Informalities as Resistance: Case Study of a Middle-Class Housing Neighborhood in Rabat, Morocco
Rim Mrani, Jérôme Chenal, Hassan Radoine

Abstract
The urban landscape of housing in Africa generally and Morocco specifically is largely affected by informalities of housing. The purpose of this study is to assess the impact and drivers of these informalities on the architectural-urban scale. To achieve that, we investigate a private neighborhood comprising single-family row houses each with a private courtyard/garden located in Harhoura, Rabat. Accordingly, the paper investigates three different Spatio-temporalities - authorization, construction, and contemporary periods.

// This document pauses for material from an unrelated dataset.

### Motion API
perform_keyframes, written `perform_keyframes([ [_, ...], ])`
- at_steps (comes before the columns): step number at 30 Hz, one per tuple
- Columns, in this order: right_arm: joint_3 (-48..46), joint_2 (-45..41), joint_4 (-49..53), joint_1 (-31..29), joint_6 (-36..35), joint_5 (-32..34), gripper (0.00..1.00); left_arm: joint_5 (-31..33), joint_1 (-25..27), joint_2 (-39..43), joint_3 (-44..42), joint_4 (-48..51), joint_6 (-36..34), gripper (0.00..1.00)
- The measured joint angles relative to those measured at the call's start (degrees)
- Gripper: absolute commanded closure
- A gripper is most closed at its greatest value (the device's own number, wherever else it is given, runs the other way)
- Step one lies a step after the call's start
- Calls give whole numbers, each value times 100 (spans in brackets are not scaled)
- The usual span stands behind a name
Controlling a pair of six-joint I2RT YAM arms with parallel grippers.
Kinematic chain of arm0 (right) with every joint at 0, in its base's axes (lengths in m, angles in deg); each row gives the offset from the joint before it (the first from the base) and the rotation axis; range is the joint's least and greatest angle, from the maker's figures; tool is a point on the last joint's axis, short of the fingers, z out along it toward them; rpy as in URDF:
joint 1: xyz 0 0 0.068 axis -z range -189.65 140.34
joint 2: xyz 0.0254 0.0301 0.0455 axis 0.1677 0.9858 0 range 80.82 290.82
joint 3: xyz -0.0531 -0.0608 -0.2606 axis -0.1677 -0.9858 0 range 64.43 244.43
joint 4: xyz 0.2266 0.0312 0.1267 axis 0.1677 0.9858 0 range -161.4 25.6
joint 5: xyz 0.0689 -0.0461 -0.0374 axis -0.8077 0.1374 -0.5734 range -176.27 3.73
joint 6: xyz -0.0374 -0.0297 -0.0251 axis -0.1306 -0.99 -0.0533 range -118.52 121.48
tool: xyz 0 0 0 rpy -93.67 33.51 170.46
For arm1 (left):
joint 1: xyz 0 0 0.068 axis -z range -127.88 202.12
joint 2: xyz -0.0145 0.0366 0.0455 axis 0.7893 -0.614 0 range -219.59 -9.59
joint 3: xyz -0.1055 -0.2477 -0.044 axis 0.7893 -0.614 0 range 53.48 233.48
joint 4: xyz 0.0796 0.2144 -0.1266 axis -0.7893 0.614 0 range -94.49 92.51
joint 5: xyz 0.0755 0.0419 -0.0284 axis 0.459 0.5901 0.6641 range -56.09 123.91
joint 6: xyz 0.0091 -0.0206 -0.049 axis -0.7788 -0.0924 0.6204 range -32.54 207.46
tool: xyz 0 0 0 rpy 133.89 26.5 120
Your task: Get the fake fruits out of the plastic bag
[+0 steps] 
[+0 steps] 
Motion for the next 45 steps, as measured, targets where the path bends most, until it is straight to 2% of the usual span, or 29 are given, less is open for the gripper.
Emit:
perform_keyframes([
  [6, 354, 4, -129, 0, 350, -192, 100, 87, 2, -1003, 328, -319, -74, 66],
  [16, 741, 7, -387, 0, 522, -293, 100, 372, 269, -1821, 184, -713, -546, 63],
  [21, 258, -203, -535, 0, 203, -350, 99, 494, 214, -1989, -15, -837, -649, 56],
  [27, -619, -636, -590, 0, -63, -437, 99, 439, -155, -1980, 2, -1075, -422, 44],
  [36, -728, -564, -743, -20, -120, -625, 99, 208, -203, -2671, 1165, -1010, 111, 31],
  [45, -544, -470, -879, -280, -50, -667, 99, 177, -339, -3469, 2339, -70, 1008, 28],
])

Therefore, the implemented mixed research method is a descriptive-normative one employed through an overlay of the urban facades of three periods analyzed by the use of a morphological analysis grid establishing technical outcomes further explained by a questionnaire-based ethnographic study. Hence, in addition to a plain unconformity between the three temporalities articulating institutional level, individual level, and combined informalities, the results express materialized needs of the residents through common, homogenous, and symmetrical patterns of informalities. Henceforward, this paper empirically sheds light on the informal urban dynamics of Morocco beyond the urban poor by stressing the aspects of spatial resistance towards the formal limitations.